Work to be completed ▸
Where the word "white" appears in a line of the entries below, count that line and give the total alone.

Provided data ▸

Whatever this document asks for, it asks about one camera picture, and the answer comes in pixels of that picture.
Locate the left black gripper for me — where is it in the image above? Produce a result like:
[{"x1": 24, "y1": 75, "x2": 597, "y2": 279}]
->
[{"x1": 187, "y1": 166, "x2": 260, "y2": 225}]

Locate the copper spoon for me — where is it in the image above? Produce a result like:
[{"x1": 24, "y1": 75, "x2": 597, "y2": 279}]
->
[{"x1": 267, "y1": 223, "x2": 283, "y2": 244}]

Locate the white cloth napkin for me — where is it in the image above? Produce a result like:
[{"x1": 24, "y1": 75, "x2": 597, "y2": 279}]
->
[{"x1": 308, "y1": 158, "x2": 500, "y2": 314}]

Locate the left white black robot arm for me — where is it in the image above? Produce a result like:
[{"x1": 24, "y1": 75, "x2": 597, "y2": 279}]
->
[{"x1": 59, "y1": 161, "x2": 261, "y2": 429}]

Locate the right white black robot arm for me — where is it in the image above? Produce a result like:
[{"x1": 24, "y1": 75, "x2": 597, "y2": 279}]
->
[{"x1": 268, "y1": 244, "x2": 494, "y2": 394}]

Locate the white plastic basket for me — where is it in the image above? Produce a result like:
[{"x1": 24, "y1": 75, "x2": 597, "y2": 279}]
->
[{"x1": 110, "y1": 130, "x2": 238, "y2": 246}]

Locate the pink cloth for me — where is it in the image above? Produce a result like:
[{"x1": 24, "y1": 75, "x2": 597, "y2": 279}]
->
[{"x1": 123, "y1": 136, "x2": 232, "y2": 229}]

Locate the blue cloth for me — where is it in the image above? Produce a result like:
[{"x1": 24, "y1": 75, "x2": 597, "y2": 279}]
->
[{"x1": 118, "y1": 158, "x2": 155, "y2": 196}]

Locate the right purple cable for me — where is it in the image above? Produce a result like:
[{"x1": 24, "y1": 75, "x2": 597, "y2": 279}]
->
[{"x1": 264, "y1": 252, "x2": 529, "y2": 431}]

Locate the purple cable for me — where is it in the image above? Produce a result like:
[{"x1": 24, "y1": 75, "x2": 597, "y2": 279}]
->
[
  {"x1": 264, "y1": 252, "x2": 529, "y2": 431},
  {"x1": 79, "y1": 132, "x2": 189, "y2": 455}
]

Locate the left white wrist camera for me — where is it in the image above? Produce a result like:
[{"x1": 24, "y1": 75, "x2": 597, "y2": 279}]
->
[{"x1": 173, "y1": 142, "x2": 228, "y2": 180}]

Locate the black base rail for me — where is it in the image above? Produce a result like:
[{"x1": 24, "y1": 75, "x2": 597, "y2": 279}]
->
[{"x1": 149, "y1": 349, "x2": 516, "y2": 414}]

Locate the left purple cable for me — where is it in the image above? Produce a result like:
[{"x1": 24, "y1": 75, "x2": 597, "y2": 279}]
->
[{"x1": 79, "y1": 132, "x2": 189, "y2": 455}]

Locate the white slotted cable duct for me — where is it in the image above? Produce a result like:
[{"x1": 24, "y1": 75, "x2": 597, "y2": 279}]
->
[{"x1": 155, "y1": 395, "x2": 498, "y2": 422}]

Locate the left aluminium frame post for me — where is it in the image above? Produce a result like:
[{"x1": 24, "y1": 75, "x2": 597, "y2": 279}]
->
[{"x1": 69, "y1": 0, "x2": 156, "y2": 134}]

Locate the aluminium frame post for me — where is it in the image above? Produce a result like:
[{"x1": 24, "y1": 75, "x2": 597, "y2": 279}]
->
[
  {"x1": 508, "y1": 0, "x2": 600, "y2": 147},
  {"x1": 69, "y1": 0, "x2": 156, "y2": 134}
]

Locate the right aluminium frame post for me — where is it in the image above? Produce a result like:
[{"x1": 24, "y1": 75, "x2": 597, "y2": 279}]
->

Solution for this exercise ▸
6